-------- Recorded information

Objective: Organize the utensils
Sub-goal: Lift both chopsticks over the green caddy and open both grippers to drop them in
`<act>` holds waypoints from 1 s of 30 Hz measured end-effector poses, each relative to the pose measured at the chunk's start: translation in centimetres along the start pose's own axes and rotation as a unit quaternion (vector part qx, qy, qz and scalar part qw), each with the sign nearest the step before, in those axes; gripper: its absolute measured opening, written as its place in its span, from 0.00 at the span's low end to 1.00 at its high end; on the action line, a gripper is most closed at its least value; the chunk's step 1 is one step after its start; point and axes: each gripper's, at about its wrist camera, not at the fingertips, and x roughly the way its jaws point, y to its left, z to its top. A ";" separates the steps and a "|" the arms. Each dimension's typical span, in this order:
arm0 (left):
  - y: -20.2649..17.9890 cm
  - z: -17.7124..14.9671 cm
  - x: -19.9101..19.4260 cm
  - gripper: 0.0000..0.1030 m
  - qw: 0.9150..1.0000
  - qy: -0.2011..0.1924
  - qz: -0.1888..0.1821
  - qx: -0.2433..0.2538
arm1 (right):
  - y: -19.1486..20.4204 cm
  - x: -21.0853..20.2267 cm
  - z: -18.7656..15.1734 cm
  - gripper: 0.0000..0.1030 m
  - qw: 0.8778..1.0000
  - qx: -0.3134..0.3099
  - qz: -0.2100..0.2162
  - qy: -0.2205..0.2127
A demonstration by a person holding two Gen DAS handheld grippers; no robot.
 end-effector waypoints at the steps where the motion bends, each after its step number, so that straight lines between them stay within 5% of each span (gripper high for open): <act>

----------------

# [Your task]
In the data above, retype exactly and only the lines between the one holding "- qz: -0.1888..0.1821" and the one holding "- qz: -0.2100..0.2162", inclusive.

# [Problem solution]
  - qz: -0.1888..0.1821
  - qx: -0.2433..0.2538
arm1 (right):
  - y: -19.1486..20.4204 cm
  - x: -21.0853..20.2267 cm
  - z: -18.7656..15.1734 cm
  - gripper: 0.0000..0.1030 m
  - qw: 0.8778..1.0000
  - qx: -0.3134..0.3099
  - qz: -0.2100..0.2162

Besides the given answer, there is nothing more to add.